_What to do_
Below are entries; output exactly the lines from the one with "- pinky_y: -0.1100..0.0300" to the one with "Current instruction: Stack", both included, and nothing else.

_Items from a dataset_
○ ○ ○

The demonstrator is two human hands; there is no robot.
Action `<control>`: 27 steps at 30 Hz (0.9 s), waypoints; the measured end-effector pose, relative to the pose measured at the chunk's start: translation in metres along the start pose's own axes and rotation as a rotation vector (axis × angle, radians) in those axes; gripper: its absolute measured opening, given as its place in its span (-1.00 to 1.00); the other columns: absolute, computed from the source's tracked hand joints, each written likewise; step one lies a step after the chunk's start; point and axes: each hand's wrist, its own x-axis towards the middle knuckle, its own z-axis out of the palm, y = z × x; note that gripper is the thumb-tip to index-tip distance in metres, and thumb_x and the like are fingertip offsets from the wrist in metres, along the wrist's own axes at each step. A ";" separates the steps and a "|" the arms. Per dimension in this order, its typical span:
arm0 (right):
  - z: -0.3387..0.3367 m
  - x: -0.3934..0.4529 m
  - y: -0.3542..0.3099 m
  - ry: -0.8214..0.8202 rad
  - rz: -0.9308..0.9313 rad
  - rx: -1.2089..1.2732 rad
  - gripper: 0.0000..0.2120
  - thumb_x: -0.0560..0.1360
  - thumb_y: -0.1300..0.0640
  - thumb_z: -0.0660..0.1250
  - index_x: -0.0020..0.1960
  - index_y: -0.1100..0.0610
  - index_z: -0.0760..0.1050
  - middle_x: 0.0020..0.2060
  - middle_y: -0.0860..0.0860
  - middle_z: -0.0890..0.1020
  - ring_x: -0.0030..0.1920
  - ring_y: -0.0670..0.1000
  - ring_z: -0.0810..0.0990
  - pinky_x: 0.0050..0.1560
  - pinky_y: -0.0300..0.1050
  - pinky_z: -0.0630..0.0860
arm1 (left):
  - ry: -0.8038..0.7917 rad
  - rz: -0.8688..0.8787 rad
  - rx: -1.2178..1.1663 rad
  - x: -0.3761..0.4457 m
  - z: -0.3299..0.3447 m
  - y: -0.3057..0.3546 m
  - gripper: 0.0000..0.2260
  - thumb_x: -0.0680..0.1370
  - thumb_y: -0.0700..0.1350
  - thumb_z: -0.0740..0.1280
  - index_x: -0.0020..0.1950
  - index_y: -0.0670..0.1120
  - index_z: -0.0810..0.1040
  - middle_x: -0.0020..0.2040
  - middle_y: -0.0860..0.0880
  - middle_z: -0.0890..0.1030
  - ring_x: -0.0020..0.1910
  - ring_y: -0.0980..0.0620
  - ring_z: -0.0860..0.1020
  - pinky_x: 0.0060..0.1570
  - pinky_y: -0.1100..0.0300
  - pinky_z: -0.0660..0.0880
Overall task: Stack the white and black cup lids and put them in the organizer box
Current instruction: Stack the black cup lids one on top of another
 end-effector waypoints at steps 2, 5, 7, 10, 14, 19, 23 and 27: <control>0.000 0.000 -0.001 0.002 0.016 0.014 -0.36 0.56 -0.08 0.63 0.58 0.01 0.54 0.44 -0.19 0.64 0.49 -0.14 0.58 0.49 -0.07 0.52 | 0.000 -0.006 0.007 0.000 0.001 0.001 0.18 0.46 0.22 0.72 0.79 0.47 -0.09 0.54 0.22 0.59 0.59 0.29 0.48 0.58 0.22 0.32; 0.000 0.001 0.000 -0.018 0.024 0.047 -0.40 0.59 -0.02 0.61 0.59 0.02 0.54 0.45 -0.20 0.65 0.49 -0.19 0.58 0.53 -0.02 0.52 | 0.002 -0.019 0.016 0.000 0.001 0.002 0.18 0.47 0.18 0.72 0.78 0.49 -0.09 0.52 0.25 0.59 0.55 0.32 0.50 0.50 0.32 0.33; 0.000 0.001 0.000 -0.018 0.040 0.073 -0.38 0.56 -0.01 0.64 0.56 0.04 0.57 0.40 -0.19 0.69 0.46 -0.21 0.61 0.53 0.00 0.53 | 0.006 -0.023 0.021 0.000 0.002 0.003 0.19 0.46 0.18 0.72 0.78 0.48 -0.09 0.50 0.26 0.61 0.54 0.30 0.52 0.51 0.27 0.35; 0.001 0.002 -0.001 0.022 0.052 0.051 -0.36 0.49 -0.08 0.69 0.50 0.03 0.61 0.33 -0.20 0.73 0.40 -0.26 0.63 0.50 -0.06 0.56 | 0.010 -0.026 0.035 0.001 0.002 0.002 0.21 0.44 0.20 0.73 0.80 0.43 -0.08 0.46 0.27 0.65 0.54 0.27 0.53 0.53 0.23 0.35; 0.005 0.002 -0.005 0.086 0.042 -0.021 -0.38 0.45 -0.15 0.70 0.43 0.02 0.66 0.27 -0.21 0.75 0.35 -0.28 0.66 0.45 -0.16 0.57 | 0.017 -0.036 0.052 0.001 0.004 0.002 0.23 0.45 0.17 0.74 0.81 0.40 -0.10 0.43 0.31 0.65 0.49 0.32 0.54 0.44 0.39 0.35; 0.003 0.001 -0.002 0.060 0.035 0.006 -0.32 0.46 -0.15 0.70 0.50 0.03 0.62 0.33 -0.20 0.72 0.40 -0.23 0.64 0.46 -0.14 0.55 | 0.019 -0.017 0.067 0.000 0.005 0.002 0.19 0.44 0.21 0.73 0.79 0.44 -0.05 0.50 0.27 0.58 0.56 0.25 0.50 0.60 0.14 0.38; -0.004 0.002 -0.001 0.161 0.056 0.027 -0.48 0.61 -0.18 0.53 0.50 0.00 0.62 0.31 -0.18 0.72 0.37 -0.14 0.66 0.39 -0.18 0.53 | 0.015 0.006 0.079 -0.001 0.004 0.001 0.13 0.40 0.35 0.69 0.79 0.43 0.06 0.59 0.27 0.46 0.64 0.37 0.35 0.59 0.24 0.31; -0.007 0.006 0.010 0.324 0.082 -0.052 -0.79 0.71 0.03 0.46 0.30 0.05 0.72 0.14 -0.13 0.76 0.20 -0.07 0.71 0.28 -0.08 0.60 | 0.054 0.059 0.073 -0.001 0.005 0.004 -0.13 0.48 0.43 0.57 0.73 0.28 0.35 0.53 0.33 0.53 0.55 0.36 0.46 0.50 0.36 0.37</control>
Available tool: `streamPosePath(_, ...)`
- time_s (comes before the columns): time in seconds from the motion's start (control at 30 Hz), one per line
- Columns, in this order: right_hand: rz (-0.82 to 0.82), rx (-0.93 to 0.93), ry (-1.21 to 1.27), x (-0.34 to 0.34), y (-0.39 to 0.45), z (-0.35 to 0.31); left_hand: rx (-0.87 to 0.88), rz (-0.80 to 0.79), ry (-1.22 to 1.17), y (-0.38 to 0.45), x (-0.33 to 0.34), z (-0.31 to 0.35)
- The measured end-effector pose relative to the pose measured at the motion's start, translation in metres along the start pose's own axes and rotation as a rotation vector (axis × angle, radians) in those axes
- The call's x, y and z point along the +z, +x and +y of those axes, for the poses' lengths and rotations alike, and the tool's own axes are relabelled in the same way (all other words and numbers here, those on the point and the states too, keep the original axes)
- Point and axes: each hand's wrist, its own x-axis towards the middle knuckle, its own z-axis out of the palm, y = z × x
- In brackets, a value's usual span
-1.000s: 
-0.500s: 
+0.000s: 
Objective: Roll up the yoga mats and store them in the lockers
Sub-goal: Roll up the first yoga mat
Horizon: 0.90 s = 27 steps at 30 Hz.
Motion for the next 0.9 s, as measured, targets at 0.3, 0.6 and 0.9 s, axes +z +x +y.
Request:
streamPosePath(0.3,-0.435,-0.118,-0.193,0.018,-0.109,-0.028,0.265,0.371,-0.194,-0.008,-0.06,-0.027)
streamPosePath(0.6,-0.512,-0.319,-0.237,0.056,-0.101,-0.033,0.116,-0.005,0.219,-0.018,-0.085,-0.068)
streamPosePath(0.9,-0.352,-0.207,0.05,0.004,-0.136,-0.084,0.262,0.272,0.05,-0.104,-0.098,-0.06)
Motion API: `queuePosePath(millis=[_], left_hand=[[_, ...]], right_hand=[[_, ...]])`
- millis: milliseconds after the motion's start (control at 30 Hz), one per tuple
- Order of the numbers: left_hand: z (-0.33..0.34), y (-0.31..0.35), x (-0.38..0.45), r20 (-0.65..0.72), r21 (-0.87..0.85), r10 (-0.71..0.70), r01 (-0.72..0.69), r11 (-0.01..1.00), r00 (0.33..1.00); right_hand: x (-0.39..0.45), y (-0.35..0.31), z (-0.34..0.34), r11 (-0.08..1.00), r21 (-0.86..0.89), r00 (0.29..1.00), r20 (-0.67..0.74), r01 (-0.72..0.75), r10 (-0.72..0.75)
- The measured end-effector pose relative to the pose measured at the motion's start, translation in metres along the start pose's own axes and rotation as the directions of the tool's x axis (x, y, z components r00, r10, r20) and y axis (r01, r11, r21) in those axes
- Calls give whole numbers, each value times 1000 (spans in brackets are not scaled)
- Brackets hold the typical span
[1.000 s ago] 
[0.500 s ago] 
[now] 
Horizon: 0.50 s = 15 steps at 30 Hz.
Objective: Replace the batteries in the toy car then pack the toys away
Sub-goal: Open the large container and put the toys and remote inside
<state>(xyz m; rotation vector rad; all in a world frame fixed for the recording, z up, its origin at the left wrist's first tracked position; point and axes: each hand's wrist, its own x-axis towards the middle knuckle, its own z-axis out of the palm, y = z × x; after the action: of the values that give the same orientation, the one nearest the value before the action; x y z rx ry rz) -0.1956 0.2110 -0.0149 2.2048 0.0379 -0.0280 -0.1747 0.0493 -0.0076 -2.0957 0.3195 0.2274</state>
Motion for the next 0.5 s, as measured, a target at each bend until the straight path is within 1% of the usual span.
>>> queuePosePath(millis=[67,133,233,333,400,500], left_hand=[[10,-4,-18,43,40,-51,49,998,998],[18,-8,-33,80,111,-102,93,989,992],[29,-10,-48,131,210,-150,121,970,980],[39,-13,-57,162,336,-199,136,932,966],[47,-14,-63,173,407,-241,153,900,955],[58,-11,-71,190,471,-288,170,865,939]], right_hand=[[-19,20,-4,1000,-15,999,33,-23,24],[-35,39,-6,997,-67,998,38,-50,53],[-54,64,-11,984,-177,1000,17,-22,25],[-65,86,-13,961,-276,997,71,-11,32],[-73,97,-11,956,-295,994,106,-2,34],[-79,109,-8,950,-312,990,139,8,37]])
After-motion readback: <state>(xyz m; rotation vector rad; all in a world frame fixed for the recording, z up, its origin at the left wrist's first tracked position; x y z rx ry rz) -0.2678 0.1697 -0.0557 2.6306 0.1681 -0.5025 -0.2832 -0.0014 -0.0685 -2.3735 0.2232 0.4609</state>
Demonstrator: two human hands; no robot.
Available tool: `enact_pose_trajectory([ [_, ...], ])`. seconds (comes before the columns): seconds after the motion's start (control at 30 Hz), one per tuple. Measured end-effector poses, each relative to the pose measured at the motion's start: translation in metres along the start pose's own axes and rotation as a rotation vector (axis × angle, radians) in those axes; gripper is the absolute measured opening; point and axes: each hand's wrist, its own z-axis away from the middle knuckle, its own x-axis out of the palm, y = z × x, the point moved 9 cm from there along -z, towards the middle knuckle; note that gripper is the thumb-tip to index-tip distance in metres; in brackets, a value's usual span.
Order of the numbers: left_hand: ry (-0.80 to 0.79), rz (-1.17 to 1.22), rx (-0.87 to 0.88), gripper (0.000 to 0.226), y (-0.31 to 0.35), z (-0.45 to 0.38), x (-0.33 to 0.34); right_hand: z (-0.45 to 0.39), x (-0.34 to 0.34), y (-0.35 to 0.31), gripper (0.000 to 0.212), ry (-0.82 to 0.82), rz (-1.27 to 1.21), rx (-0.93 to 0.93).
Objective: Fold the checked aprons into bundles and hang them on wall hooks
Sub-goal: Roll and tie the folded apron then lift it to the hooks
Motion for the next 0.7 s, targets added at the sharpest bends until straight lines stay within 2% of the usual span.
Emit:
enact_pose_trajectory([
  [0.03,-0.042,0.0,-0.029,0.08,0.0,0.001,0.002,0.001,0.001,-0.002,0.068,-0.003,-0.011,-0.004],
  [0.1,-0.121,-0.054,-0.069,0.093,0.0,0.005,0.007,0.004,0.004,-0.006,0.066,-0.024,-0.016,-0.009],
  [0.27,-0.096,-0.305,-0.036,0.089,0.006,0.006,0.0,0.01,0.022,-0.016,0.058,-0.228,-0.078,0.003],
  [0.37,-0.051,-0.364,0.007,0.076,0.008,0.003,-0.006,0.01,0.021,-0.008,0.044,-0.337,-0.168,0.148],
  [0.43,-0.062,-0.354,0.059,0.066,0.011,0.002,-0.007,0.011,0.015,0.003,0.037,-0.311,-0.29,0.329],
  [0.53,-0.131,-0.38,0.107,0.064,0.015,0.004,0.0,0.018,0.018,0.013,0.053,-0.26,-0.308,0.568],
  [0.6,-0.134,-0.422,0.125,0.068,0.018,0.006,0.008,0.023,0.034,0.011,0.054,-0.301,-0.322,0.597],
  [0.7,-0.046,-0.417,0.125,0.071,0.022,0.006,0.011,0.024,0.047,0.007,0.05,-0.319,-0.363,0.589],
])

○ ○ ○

_Worked solution_
  - pinky_y: -0.1100..0.0300
  - pinky_z: -0.0660..0.0880
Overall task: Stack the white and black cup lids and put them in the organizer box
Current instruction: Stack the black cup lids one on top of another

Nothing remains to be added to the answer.